[Given information]
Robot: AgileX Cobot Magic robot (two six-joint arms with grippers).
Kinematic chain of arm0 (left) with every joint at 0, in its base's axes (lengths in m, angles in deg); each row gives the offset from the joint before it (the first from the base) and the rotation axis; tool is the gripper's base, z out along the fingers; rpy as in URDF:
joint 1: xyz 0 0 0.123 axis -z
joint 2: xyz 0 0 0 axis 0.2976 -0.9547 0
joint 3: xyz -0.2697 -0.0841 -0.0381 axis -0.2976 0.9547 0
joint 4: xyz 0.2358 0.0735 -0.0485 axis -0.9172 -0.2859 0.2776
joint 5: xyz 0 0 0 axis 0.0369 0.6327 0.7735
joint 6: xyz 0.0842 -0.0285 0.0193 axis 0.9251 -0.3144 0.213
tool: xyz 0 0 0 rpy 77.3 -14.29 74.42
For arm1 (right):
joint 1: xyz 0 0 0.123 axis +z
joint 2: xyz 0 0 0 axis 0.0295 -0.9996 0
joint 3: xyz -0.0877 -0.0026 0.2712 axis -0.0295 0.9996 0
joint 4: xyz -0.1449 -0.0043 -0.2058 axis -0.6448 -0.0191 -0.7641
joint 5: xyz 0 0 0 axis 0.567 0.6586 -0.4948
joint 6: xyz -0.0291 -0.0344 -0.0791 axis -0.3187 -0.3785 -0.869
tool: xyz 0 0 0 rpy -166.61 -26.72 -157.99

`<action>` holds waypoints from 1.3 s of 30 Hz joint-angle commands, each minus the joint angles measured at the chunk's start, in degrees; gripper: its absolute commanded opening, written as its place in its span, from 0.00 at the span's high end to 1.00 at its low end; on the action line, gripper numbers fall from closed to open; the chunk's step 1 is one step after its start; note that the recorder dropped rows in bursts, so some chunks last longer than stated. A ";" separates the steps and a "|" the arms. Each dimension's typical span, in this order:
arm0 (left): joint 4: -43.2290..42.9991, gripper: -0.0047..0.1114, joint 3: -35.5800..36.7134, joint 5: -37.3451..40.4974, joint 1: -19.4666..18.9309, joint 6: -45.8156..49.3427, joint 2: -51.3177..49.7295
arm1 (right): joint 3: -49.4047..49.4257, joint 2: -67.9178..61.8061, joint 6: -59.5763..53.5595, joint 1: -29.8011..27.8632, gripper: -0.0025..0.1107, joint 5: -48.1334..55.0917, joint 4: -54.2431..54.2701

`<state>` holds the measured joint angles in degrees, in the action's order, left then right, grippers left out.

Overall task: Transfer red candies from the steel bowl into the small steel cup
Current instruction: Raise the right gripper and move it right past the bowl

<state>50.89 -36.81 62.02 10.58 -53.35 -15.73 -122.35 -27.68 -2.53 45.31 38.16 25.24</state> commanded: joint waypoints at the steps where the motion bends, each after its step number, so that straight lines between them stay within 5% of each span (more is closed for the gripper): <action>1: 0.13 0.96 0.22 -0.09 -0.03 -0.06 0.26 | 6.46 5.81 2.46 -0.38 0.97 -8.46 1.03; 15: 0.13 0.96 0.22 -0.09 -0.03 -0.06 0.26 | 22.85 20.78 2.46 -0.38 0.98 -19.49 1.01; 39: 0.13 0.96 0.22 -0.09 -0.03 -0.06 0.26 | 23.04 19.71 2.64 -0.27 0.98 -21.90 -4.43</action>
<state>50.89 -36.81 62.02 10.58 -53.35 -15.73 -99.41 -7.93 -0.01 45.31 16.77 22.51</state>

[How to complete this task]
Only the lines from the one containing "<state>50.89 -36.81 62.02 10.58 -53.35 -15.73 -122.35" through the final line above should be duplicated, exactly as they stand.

[Response to this task]
<state>50.89 -36.81 62.02 10.58 -53.35 -15.73 -122.35 -27.68 -2.53 45.31 38.16 25.24</state> commanded: joint waypoints at the steps where the motion bends, each after its step number, so that straight lines between them stay within 5% of each span (more is closed for the gripper): <action>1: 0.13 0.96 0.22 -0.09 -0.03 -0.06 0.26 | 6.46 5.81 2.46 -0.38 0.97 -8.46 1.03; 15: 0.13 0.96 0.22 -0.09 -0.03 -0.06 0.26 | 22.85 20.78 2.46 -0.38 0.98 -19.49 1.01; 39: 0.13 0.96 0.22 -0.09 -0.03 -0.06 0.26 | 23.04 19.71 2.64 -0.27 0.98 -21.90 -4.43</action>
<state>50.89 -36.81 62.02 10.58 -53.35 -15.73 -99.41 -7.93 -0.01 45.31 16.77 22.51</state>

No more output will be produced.